Except in the event of an invasion of the United States or its Territorial possessions and attack upon the citizens residing therein, the authority of Congress to declare war shall not become effective until confirmed by a majority of all votes cast thereon in a Nationwide referendum.

The amendment also provided that Congress, by joint resolution, could refer the question of war or peace to the electorate “when it deems a national crisis to exist.” 75th Congress, 1st Session, House Joint Resolution 199. See Jean Edward Smith, The Constitution and American Foreign Policy 245 (St. Paul, Minn.: West Publishing Co., 1989).

* The 188 votes Ludlow received were for his resolution to bring the amendment to the floor, not for the amendment itself. Even if those 188 members were to vote for the amendment (which was not guaranteed), it would have fallen 102 votes shy of the 290 (two thirds of 435) required for passage.

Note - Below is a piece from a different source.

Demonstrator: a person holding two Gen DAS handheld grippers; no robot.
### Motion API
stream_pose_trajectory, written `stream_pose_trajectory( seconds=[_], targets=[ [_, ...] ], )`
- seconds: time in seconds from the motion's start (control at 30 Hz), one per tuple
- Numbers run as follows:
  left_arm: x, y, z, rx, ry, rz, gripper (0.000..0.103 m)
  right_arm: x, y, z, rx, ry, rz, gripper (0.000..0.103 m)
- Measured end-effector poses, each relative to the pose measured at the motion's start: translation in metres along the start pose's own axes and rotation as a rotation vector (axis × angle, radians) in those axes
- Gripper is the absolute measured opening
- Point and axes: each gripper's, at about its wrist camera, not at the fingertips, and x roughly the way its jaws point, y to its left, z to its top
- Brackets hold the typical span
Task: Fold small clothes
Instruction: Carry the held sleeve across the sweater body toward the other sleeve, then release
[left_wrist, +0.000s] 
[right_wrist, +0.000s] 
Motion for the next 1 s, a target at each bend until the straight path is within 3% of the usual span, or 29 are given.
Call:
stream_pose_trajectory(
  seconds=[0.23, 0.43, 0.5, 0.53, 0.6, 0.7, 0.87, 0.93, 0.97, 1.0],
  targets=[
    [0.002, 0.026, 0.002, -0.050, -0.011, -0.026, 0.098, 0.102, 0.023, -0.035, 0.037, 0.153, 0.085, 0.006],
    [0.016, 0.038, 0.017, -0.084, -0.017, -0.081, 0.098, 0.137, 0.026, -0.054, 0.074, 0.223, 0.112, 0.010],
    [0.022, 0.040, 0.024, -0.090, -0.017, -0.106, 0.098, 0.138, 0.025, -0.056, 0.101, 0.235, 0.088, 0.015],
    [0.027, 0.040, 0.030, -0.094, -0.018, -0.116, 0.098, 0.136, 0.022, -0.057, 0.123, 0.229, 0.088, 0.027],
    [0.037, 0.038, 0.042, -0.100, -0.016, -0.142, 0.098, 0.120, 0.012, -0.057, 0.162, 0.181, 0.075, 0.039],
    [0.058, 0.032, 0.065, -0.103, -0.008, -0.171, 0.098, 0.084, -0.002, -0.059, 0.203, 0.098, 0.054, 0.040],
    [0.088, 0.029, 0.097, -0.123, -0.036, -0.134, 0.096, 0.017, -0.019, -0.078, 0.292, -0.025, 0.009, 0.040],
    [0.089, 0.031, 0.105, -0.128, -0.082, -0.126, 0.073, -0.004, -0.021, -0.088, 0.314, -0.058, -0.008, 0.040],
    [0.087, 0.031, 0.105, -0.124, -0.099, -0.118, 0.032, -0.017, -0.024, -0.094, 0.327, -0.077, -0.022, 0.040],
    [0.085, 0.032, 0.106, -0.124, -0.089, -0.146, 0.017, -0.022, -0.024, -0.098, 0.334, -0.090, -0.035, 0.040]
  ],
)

† In a plebiscite on April 10 Austrians voted 99.75 percent for union with Germany. Historians of the Third Reich have often noted that Hitler took advantage of the euphoria surrounding the Anschluss to consolidate his hold on the German Army. Field Marshal Werner von Blomberg was relieved as war minister (Hitler himself assumed the office), General Freiherr von Fritsch was replaced as commander in chief, sixteen older generals (including Gerd von Rundstedt) were retired, and forty-four were transferred to less sensitive posts. Gordon A. Craig, The Politics of the Prussian Army, 1640–1945 489 ff. (New York: Oxford University Press, 1955); John W. Wheeler-Bennett, The Nemesis of Power: The German Army in Politics, 1918–1945 365–368 (London: Macmillan, 1961); Joachim C. Fest, Hitler 542–550 (New York: Harcourt Brace Jovanovich, 1974).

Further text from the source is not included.